Neil Young to Release Bottom Line 1974 Concert as Official Bootleg
A recording of Neil Young’s surprise performance at New York’s Bottom Line on May 16th, 1974 has circulated in fan circles for decades, but it’s finally coming out officially in early 2021 as part of Young’s new official Bootleg Series. He’s calling it The Bottom Line – “Citizen Kane Jr. Blues.”
“In my mind it’s a hazy memory,” Young wrote on the Neil Young Archives, where he announced the release, “but this moment really captures the essence of where I was in 1974. Two months later, the album On the Beach was released, including songs I played that night — ‘Ambulance Blues,’ ‘Revolution Blues,’ ‘On the Beach’ and ‘Motion Blues.’”
Young stunned fans at the Bottom Line by taking the stage at 2:15 am following sets by Ry Cooder and Leon Redbone. “Folks at the Bottom Line heard seven new songs for the first time,” Young writes. “I just remember that I was 24 years old, bare, and letting it all out.” [He was actually 28.]

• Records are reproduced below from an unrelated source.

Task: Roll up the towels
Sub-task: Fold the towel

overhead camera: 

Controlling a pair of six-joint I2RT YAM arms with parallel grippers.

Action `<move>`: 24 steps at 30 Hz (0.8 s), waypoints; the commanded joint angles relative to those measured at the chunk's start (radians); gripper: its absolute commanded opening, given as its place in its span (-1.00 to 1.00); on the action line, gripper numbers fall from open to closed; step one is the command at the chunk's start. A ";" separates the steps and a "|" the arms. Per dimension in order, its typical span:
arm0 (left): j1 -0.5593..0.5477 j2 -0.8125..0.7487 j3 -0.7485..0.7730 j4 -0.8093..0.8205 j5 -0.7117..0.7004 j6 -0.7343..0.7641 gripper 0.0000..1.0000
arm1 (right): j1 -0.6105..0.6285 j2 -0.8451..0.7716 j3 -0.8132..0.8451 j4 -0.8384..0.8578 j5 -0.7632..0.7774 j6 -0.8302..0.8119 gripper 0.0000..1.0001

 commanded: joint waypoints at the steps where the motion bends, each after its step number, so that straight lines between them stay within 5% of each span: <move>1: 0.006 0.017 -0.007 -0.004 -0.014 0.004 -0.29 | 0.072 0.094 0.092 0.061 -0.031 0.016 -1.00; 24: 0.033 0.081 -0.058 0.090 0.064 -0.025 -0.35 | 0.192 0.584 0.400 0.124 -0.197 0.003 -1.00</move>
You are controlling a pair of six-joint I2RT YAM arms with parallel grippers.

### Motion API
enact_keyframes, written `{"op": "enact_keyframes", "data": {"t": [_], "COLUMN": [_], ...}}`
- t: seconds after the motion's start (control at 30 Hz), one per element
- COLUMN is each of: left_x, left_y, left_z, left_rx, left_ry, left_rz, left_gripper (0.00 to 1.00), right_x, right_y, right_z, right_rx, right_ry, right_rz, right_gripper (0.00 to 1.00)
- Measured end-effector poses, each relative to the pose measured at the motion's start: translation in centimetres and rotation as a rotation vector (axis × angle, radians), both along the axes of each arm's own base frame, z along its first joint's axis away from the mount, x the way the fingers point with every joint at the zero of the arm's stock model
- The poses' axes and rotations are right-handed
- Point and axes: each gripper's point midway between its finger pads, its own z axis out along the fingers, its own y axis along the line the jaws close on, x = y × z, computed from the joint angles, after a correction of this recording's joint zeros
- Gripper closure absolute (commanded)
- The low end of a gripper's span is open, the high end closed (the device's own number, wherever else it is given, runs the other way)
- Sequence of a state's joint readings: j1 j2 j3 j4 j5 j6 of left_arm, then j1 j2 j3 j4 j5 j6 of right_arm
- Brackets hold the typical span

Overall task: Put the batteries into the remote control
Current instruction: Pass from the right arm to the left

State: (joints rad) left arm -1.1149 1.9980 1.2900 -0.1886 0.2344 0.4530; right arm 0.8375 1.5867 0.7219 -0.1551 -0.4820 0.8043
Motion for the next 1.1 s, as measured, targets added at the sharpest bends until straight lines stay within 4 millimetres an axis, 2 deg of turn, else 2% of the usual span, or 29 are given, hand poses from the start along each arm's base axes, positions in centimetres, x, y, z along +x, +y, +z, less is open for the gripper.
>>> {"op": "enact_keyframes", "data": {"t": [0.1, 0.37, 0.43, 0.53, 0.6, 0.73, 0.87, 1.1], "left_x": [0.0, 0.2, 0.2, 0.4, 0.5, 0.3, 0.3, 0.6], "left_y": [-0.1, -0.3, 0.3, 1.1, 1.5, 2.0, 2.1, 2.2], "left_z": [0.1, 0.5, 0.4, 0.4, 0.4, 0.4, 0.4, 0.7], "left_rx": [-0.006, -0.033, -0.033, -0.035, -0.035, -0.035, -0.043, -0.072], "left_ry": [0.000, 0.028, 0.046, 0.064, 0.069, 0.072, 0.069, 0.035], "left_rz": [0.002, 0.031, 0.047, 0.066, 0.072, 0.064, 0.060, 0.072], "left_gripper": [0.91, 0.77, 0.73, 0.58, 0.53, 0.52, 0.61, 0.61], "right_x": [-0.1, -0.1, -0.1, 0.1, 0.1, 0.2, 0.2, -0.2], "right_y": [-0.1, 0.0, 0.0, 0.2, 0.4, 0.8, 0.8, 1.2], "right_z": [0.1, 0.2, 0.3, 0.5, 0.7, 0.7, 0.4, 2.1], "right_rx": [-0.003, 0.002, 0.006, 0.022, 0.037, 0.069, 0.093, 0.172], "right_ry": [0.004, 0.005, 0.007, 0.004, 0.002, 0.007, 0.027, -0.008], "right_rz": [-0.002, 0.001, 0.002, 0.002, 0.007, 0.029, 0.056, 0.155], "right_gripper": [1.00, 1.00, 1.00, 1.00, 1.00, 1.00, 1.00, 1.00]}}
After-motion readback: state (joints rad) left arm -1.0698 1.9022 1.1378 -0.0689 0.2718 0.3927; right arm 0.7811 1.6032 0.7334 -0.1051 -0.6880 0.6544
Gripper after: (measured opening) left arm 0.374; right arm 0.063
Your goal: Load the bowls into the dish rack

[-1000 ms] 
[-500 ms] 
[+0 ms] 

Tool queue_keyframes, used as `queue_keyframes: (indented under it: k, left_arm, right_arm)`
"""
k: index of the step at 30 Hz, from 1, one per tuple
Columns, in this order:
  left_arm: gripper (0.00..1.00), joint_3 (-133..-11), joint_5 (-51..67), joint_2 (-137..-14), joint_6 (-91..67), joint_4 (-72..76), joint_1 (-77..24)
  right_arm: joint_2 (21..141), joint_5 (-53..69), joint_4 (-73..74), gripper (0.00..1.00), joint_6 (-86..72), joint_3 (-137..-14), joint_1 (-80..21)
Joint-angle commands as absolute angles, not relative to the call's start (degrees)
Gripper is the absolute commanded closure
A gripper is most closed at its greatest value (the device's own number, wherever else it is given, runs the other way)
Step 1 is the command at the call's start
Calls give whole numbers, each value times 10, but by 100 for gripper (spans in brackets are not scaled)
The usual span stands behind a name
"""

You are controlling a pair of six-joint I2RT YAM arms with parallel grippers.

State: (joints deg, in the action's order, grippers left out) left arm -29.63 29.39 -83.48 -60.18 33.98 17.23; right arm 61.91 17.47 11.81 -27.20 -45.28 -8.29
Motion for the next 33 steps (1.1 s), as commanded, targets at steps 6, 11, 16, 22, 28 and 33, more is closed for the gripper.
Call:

The set featured “Pushed It Over the End,” a song inspired by the Patti Hearst kidnapping that he was then calling “Citizen Kane Jr Blues,” along with the live premieres of “Long May You Run,” “On the Beach,” “Motion Pictures,” and “Pardon My Heart.” To this day, it remains the sole live performance of “Motion Pictures.”
“The Bottom Line – ‘Citizen Kane Jr. Blues’ is part of the official Bootleg Series now in production and is scheduled for release by Shakey Pictures Records in the first quarter 2021,” Young writes. “The first edition of the NYA Official Bootleg Series will contain at least six complete Bootleg Series offerings, the majority of which are from our own master recordings. Produced by the Volume Dealers, these six albums will provide the highest quality listening available.”
He recently announced that one of the shows will be a previously uncirculated tape of a Carnegie Hall 1970 solo acoustic gig. He has yet to announce details of the other four recordings he plans to release.
The Bottom Line show is part of an extremely ambitious slate of archival projects that Neil Young has in the works. Next month, he’s releasing Return to Greendale and the long-awaited second volume of his Archive Series box sets. He’s also plotting a 50th-anniversary edition of After the Gold Rush, the Crazy Horse 1990 live album Way Down in the Rust Bucket, a document of his 2019 European tour with Promise of the Real titled Noise and Flowers, and an Eighties odds and sods collection he’s calling Road of Plenty.